I am using a GLM to look at the effects of four predictor variables on
multiple DVs. Three of my predictors are categorical, and one is
continuous. I don't want to dichotomize the continuous variable
(hence the GLM), but for some reason I can't figure out how to enter
it as a continuous predictor using SPSS. The only place to enter
continuous IVs in the GLM menu seems to be under "covariates" - and if
I do that, wouldn't I just be looking at the effects of the
categorical variables above and beyond the effect of the continuous
variable? Is there any way I can look at interactions among all four
variables while maintaining the continuous variable as continuous?
Thank you!
-Adrienne
Good! Doing so would discard information needlessly.
> (hence the GLM), but for some reason I can't figure out how to enter
> it as a continuous predictor using SPSS. The only place to enter
> continuous IVs in the GLM menu seems to be under "covariates" - and if
> I do that, wouldn't I just be looking at the effects of the
> categorical variables above and beyond the effect of the continuous
> variable? Is there any way I can look at interactions among all four
> variables while maintaining the continuous variable as continuous?
>
> Thank you!
> -Adrienne
Enter your continuous variable as a covariate. The output should
include an F-test for the covariate alone, but also F-tests for its
interactions with other variables.
ONE WORD OF CAUTION: You should center your continuous predictor
variable on its mean (or some other meaningful in-range value) first.
For details, see:
GERARD J.P. VAN BREUKELEN and KOENE R.A. VAN DIJK. Use of covariates
in randomized controlled trials. Journal of the International
Neuropsychological Society (2007), 13, 903–904.
If you cannot get access through your library, drop me a line off-
list, and I'll send you a copy.
HTH.
--
Bruce Weaver
bwe...@lakeheadu.ca
http://sites.google.com/a/lakeheadu.ca/bweaver/Home
"When all else fails, RTFM."
Thanks for your clarification!
>Thank you Bruce, that is helpful - I think I must have been
>interpreting the results incorrectly. My understanding was that when
>a variable was entered as a "covariate", the model first removed all
>variance in the DV due to that covariate variable, then looked at the
>effects of the "fixed factor"predictors on the remaining variance.
The ordinary method of ANOVA or regression is to look at
each of the variables after removing the effects of the
others - categorical or continuous. It is usually possible
to specify an evaluation in a particular order... and you
are right to be concerned about whether something labeled
"covariate" is treated the same as the categorical factors.
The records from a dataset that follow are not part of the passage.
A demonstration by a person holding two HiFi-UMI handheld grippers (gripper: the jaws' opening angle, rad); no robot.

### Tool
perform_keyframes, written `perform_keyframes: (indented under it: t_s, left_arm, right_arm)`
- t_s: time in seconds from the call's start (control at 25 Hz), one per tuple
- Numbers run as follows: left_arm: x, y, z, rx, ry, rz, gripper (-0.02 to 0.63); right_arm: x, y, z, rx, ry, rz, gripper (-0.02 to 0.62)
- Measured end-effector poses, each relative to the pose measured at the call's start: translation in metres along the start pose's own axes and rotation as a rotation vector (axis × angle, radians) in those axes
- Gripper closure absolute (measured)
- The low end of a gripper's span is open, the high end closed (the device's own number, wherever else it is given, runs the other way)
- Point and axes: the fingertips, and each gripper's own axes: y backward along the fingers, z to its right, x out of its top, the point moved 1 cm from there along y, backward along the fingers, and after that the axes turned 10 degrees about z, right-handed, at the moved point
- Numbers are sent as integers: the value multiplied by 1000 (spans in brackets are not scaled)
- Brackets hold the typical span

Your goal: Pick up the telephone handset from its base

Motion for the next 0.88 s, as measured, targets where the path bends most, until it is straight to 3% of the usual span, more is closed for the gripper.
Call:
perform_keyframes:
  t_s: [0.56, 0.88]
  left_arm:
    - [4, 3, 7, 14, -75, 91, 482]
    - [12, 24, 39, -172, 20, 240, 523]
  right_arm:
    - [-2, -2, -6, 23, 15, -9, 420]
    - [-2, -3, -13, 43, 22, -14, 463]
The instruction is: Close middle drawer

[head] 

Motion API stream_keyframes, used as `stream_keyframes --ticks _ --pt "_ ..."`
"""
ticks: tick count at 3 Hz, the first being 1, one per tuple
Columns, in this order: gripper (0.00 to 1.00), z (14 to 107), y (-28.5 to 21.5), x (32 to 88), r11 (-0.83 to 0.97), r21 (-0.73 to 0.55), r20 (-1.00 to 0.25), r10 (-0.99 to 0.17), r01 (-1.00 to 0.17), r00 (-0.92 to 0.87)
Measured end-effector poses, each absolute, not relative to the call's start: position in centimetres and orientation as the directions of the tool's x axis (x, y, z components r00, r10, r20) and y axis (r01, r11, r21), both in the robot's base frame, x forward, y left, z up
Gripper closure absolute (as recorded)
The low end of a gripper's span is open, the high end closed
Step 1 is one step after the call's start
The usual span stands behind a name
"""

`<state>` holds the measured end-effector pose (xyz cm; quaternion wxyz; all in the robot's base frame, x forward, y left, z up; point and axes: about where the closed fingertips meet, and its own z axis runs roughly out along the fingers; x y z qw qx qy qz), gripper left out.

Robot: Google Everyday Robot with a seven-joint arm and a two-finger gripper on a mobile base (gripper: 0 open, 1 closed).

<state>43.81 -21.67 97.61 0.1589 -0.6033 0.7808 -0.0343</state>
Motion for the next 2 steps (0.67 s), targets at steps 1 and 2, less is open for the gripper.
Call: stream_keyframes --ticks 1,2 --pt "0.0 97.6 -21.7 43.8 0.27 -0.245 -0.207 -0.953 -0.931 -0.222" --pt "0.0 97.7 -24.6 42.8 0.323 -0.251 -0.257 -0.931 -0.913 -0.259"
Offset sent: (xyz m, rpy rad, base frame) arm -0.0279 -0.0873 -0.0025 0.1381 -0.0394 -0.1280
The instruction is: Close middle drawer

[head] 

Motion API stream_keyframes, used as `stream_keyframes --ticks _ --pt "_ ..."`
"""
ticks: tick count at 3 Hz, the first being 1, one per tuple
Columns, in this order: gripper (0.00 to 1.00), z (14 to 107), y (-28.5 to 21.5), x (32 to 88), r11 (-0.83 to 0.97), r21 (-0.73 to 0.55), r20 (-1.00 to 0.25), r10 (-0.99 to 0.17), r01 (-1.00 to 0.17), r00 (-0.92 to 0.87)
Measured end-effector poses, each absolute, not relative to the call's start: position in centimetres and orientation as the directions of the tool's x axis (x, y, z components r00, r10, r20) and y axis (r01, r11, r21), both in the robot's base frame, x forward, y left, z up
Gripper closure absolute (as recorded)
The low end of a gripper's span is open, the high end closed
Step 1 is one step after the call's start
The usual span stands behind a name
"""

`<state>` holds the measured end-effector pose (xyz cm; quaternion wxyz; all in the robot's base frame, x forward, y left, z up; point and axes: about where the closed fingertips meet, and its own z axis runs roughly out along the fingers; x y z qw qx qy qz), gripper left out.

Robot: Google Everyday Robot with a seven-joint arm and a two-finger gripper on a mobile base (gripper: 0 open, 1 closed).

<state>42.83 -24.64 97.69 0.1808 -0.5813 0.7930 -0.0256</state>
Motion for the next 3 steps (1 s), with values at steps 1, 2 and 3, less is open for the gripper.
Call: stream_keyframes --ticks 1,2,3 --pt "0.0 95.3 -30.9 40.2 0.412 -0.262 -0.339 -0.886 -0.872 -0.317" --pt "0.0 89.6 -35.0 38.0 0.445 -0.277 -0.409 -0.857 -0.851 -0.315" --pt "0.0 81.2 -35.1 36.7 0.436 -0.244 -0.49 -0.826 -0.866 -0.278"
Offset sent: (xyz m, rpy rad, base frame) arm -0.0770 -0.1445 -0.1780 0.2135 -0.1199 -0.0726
Read the documentation to find out about special provisions
for controlling the order of effects, or which interactions
you want to examine. - Preferably, the interactions should
be examined *after* the earlier effects, or else you (or the
program) should pay special attention to the coding - such
as, "centering" the covariate, or the choice of reference
category in ANOVA.
>This was what I wanted to avoid... but it sounds like you're saying
>that's not the case?
>
>Thanks for your clarification!
Bruce knows that procedure; I don't.
--
Rich Ulrich
Which is why I'm a bit confused by Adrienne's desire to include
covariates, but at the same time to not have their effects partialled
out. But perhaps I've misunderstood. (It wouldn't be the first
time.)
> It is usually possible
> to specify an evaluation in a particular order... and you
> are right to be concerned about whether something labeled
> "covariate" is treated the same as the categorical factors.
>
> Read the documentation to find out about special provisions
> for controlling the order of effects, or which interactions
> you want to examine. - Preferably, the interactions should
> be examined *after* the earlier effects, or else you (or the
> program) should pay special attention to the coding - such
> as, "centering" the covariate, or the choice of reference
> category in ANOVA.
>
> >This was what I wanted to avoid... but it sounds like you're saying
> >that's not the case?
>
> >Thanks for your clarification!
>
> Bruce knows that procedure; I don't.
>
> --
> Rich Ulrich
The default for GLM (and most other things in SPSS) is Type III sums
of squares, for which the order in which you enter the variables has
no effect. If you change it to Type I SS, then order would matter.
The Help files contain a page with info on the 4 types of SS.
Ideally, what I'd like to do is look at the main and interaction
effects of all the predictors as if they were all of the same type -
that is, the independent contribution of each predictor (categorical
or continuous) to explaining the variance in the DVs. My concern was
that by listing the continuous variable as a covariate, its
contribution to explaining the variance would be treated differently
(partialled out), and the analysis would only look at the
contributions of the categorical predictors above and beyond that
effect...
> The ordinary method of ANOVA or regression is to look at
> each of the variables after removing the effects of the
> others - categorical or continuous.
If this is the case, as Rich suggests, then maybe I am just worrying
too much! Either way, I appreciate your help!